Using the data that follows, give again word for word the lines between the one holding "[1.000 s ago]" and the one holding "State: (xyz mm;", inclusive. Omit the pictures.

## DATA BELOW
========
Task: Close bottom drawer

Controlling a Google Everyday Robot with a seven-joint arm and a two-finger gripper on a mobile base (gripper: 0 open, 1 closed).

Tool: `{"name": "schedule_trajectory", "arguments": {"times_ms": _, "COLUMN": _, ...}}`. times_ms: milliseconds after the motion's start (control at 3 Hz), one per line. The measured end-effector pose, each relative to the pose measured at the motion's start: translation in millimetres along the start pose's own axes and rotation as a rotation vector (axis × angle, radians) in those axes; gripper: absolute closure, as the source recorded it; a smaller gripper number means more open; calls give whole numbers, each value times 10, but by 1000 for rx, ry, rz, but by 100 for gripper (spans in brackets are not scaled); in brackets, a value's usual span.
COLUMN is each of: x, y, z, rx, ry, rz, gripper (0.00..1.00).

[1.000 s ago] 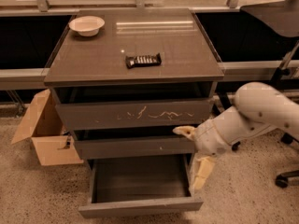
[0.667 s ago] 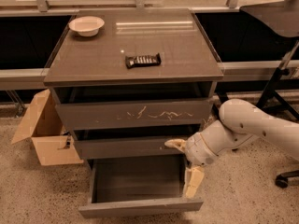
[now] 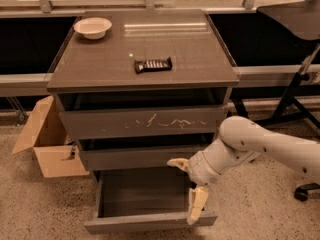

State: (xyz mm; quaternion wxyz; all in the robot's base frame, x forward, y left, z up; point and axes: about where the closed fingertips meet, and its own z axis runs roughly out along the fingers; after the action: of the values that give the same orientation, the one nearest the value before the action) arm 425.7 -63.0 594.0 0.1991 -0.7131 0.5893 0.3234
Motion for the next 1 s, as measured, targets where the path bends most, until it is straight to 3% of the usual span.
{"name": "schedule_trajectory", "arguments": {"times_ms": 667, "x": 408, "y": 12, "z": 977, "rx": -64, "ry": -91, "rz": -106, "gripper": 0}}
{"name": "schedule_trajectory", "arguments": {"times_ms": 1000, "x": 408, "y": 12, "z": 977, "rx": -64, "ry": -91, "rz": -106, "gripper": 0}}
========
## RESPONSE TO THE TASK
[1.000 s ago] 
[0.667 s ago] 
[now] 

State: (xyz mm; quaternion wxyz; all in the robot's base frame, x forward, y left, z up; point and axes: about where the closed fingertips meet, and its own z axis runs roughly out along the fingers; after the action: of the values that give the same orientation, the one nearest the value before the action) arm 425.7 -63.0 594.0 0.1991 -0.7131 0.5893 0.3234

The exercise has been completed.